_Task instructions_.
Everything from the line with "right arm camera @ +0" to the line with "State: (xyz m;" in the listing below, both lines included, needs to be copied exactly, apart from the pictures.
== Segment start ==
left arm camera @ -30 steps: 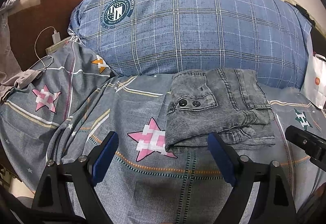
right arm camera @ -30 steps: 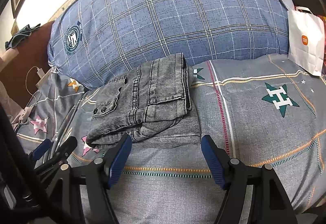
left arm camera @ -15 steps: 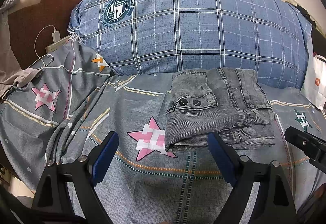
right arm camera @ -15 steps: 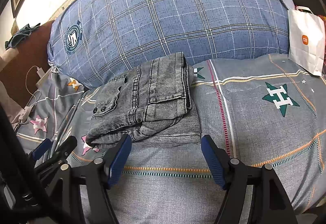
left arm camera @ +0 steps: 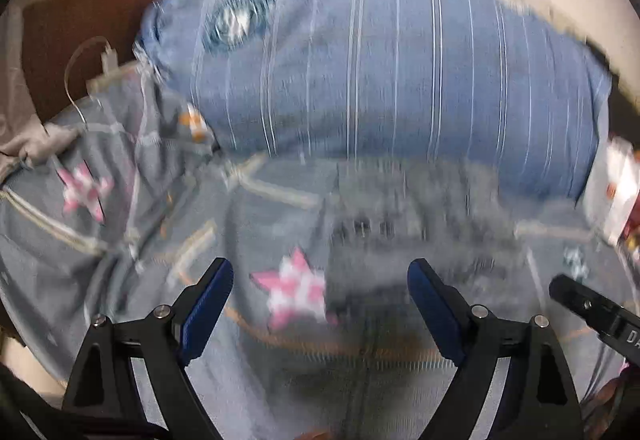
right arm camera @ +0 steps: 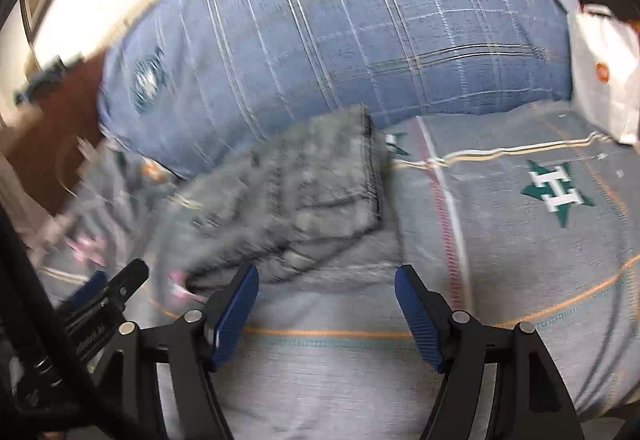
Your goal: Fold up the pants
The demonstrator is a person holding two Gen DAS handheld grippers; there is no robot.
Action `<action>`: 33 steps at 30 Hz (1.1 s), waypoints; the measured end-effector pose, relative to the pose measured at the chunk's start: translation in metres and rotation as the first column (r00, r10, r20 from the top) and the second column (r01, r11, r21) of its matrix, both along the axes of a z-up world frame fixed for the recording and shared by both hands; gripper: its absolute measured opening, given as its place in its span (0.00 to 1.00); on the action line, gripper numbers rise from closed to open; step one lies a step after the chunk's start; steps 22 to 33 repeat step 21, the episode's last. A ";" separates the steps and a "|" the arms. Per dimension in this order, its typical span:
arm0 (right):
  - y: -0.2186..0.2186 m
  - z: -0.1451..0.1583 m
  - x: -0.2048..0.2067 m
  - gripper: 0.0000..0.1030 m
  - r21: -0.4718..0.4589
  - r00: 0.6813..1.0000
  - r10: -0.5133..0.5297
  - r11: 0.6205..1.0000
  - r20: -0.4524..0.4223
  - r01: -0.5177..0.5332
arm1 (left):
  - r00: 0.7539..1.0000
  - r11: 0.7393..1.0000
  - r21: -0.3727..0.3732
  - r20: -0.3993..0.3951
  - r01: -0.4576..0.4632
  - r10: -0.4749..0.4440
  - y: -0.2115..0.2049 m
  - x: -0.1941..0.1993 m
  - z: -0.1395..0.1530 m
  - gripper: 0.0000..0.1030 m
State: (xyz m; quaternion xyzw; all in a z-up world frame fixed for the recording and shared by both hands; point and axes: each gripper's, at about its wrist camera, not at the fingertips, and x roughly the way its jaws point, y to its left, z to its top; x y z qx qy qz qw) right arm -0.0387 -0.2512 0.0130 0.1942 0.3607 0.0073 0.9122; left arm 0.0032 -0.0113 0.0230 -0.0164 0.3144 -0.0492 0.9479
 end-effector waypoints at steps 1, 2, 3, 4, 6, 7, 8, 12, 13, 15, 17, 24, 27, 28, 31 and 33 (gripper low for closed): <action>-0.003 0.006 0.002 0.72 0.051 1.000 0.020 0.998 0.007 -0.021 | 1.000 1.000 0.002 0.030 -0.003 0.003 0.004 0.000 0.013 0.86; -0.008 0.014 0.004 0.72 0.128 0.999 0.045 0.991 0.019 -0.047 | 0.998 1.000 0.005 0.066 -0.008 0.008 0.009 -0.002 0.027 0.86; -0.014 0.026 0.005 0.72 0.210 0.997 0.059 0.975 0.047 -0.068 | 0.993 1.000 0.003 0.116 -0.025 0.024 0.015 -0.007 0.044 0.86; -0.017 0.034 0.005 0.72 0.224 0.996 0.052 0.972 0.068 -0.066 | 0.986 0.999 0.000 0.161 -0.033 0.032 0.020 -0.012 0.057 0.86; -0.016 0.060 0.000 0.80 0.128 0.992 0.004 0.992 0.126 -0.021 | 0.973 0.999 0.013 0.228 -0.042 0.038 0.026 -0.018 0.072 0.92; -0.013 0.071 -0.004 0.81 0.038 0.987 -0.030 0.999 0.157 0.024 | 0.972 0.999 0.024 0.232 -0.049 0.042 0.027 -0.018 0.072 0.92; -0.010 0.075 -0.006 0.81 -0.014 0.983 -0.041 0.999 0.178 0.044 | 0.977 0.998 0.035 0.211 -0.042 0.034 0.027 -0.015 0.069 0.92; -0.003 0.061 -0.006 0.81 -0.023 0.989 -0.027 0.999 0.146 0.031 | 0.990 0.998 0.054 0.141 -0.018 0.011 0.022 -0.014 0.046 0.92; -0.001 0.056 -0.007 0.81 -0.015 0.989 -0.019 1.000 0.148 0.022 | 0.992 0.999 0.053 0.122 -0.011 0.005 0.018 -0.013 0.042 0.92; 0.005 0.052 -0.006 0.81 -0.048 0.989 -0.012 0.999 0.145 0.019 | 0.996 0.999 0.032 0.090 0.016 -0.019 0.017 -0.009 0.043 0.92; 0.008 0.048 -0.002 0.81 -0.075 0.990 -0.003 0.997 0.138 0.014 | 0.992 0.999 0.038 0.129 0.001 -0.006 0.015 -0.013 0.046 0.92; 0.005 0.041 0.002 0.81 -0.076 0.991 -0.006 0.997 0.134 0.016 | 0.989 1.000 0.026 0.145 0.002 -0.005 0.019 -0.009 0.050 0.92; 0.005 0.041 0.002 0.81 -0.076 0.991 -0.006 0.997 0.134 0.016 | 0.989 1.000 0.026 0.145 0.002 -0.005 0.019 -0.009 0.050 0.92; 0.005 0.041 0.002 0.81 -0.076 0.991 -0.006 0.997 0.134 0.016 | 0.989 1.000 0.026 0.145 0.002 -0.005 0.019 -0.009 0.050 0.92; 0.005 0.041 0.002 0.81 -0.076 0.991 -0.006 0.997 0.134 0.016 | 0.989 1.000 0.026 0.145 0.002 -0.005 0.019 -0.009 0.050 0.92; 0.005 0.041 0.002 0.81 -0.076 0.991 -0.006 0.997 0.134 0.016 | 0.989 1.000 0.026 0.145 0.002 -0.005 0.019 -0.009 0.050 0.92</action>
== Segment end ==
_Response area_.
right arm camera @ +0 steps: 
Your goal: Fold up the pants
The demonstrator is a person holding two Gen DAS handheld grippers; there is no robot.
Action `<action>`: 33 steps at 30 Hz (1.1 s), waypoints; the measured end-effector pose, relative to the pose measured at the chunk's start: translation in metres and rotation as the first column (r00, r10, r20 from the top) and the second column (r01, r11, r21) of its matrix, both along the axes of a z-up world frame fixed for the recording and shared by both hands; gripper: its absolute measured opening, given as its place in its span (0.00 to 1.00); on the action line, gripper numbers rise from closed to open; step one lies a step after the chunk's start; steps 22 to 33 repeat step 21, the episode's last. A ";" separates the steps and a "|" the arms. Per dimension in this order, its typical span:
arm0 (right):
  - y: -0.2186..0.2186 m
  - z: -0.1451..0.1583 m
  - x: -0.2048..0.2067 m
  - gripper: 0.0000..0.1030 m
  - r21: -0.4718..0.4589
  - r00: 0.6813..1.0000
  - r10: -0.5133..0.5297
  - r11: 0.6205..1.0000
  - r20: -0.4524..0.4223
  - r01: -0.5177..0.5332
arm1 (left):
  - r00: 0.7539..1.0000
  - r11: 0.7393..1.0000
  - r21: -0.3727..0.3732
  - r20: -0.3993..0.3951
  - r01: -0.4576..0.4632
  - r10: -0.4749..0.4440
  - y: -0.2115..0.2049 m
  - x: -0.1941..0.1993 m
  - z: -0.1395..0.1530 m
  - gripper: 0.0000..0.1030 m
State: (xyz m; quaternion xyzw; all in a z-up world frame fixed for the recording and shared by both hands; point and axes: each gripper's, at about its wrist camera, not at the fingertips, and x roughly the way its jaws point, y to its left, z to its top; x y z qx qy qz qw) right arm -0.0387 -0.2512 0.0130 0.1942 0.3607 0.0073 0.9122; left arm 0.0032 -0.0113 0.0230 -0.0164 0.3144 -0.0492 0.9479

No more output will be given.